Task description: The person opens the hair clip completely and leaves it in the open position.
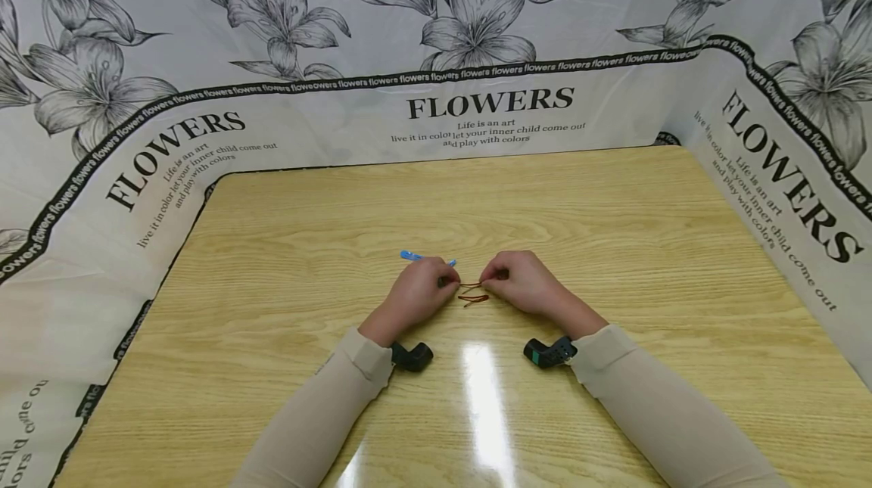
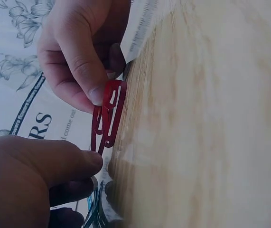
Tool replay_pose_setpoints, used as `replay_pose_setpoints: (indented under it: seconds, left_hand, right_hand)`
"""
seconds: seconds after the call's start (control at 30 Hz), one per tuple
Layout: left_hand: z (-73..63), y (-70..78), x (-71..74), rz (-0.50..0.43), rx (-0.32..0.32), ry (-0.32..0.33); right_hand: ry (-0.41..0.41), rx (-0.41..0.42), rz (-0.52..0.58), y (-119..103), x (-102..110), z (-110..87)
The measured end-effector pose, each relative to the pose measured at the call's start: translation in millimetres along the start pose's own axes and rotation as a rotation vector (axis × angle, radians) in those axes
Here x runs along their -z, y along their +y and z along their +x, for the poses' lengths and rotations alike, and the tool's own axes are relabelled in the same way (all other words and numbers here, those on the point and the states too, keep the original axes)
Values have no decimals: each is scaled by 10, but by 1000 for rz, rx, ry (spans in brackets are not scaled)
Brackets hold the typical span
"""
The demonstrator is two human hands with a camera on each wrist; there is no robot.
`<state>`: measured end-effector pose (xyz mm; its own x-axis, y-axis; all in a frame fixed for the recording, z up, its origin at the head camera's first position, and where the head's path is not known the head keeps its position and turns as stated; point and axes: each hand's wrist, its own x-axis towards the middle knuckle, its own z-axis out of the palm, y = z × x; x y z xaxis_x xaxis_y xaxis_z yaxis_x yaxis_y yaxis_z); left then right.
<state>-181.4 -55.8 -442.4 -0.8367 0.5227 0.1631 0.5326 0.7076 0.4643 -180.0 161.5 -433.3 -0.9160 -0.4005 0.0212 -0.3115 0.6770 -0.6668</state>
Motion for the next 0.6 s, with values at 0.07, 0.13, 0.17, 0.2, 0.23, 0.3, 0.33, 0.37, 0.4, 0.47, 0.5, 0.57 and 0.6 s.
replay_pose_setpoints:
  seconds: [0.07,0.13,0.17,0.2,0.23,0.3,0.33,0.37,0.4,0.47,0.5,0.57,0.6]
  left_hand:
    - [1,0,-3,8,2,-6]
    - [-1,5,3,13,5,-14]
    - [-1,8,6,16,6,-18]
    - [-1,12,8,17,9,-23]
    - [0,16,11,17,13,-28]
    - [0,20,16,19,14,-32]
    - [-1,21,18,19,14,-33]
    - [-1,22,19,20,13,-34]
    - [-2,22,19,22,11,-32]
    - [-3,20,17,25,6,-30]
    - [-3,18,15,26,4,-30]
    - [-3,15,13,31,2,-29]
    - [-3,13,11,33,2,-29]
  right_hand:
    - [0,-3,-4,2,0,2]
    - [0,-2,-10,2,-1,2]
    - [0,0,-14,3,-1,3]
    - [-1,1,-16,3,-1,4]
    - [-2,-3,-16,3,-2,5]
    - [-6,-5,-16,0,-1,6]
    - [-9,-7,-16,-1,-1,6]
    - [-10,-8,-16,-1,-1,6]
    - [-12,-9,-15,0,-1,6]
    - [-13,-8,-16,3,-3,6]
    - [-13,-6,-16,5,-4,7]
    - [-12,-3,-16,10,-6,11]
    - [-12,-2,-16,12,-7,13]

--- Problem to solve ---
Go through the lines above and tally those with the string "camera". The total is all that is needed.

--- Result of this exercise ---
2